Lista de peritos que farão o trabalho foi divulgada nesta quinta-feira e não conta com nenhum brasileiro, uma derrota para o governo Bolsonaro

Reprodução

Jornal GGN – A relação do governo de Jair Bolsonaro (sem partido) com a comunidade internacional não é das melhores. A tese foi confirmada nesta quinta-feira, 3 de setembro, após o nome do ex-ministro da Saúde, Nelson Teich, não ser escolhido para uma comissão que irá investigar a ação da Organização Mundial da Saúde (OMS) frente a pandemia da Covid-19. As informações são de Jamil Chade, no Uol. 

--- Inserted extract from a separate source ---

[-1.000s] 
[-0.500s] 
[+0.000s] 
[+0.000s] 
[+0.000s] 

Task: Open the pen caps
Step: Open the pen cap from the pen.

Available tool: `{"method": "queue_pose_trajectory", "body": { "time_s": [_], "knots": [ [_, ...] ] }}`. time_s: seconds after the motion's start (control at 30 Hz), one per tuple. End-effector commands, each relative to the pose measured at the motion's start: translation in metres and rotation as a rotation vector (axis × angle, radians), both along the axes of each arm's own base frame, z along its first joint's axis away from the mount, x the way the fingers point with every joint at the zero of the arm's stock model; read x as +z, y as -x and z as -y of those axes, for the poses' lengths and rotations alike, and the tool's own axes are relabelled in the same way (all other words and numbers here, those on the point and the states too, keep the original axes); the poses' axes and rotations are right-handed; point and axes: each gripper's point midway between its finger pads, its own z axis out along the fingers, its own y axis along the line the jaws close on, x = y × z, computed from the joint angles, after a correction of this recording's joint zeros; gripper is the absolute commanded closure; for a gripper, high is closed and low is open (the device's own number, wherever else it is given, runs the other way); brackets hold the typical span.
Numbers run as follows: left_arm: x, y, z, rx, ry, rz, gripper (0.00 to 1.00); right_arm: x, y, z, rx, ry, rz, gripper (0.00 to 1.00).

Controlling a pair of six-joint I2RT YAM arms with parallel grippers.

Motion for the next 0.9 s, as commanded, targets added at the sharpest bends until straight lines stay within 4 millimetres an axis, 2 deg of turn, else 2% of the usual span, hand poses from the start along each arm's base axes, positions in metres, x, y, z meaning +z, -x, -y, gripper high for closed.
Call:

De acordo com o colunista, “o veto é uma derrota para a diplomacia brasileira”, uma vez que houve até campanha interna para que Teich fizesse parte da iniciativa, nome escolhido por Bolsonaro. 

Foi o governo dos Estados Unidos que pediu uma investigação sobre o comportamento diante da pandemia. Segundo a Casa Branca “a agência falhou em alertar ao mundo e que sofreu pressões da China para não declarar uma emergência global mais cedo”, destacou Chade. 

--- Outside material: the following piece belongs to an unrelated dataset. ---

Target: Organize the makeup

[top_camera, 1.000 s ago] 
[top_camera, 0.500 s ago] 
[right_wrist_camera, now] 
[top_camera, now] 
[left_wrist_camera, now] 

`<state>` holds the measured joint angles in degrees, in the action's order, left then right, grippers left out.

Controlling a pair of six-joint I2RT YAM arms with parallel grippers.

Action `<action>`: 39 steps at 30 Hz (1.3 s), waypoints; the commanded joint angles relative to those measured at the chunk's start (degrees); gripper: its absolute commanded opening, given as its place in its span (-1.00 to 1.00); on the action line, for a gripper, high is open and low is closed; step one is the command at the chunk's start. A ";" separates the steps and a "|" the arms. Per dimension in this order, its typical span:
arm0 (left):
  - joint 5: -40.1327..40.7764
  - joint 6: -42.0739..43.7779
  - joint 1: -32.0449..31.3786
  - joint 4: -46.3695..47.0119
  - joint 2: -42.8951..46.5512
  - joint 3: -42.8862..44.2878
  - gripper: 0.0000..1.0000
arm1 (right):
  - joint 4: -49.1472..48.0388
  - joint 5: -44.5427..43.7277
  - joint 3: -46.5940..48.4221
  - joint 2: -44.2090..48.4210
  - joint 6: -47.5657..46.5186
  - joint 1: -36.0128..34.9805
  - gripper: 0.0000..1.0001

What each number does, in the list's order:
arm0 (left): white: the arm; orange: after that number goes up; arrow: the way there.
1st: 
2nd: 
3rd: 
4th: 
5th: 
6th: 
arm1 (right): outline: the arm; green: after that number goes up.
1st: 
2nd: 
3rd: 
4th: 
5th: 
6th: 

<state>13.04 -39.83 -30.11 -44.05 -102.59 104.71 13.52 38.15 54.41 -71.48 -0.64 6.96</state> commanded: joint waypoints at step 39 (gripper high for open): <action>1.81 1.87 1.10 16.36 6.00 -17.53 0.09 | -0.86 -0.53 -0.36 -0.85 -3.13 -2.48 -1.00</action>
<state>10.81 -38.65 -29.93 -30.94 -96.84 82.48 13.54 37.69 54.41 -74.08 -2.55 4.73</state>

O inquérito foi aprovado em maio, logo depois os EUA anunciaram sua saída da entidade. No entanto, o diretor-geral da OMS, Tedros Ghebreyesus, afirmou que a avaliação não será apenas limitada à agência e irá analisar como os governos do mundo se comportaram sobre as recomendações do organismo. 

“O Brasil estaria na mira justamente desse trabalho e críticos alertavam que poderia haver um choque de interesses. Havia ainda quem resistisse à ideia de um representante de Bolsonaro, um líder que é visto como adotando uma postura contra o fortalecimento do multilateralismo”, escreveu Chade. 

A lista dos peritos da Comissão foi anunciada nesta manhã, em uma reunião fechada entre governos em Genebra, na Suíça. Nenhum brasileiro fará parte do comitê, que contará os latino-americanos Mauricio Cárdenas, ex-ministro de Finanças da Colômbia, e Ernesto Zedillo, ex-presidente do México. 

Nomes da China, Índia e África do Sul também farão parte da iniciativa, liderada por Helen Clark, ex-primeira-ministra da Nova Zelândia, e Ellen Johnson Sirleaf, ex-presidente da Libéria.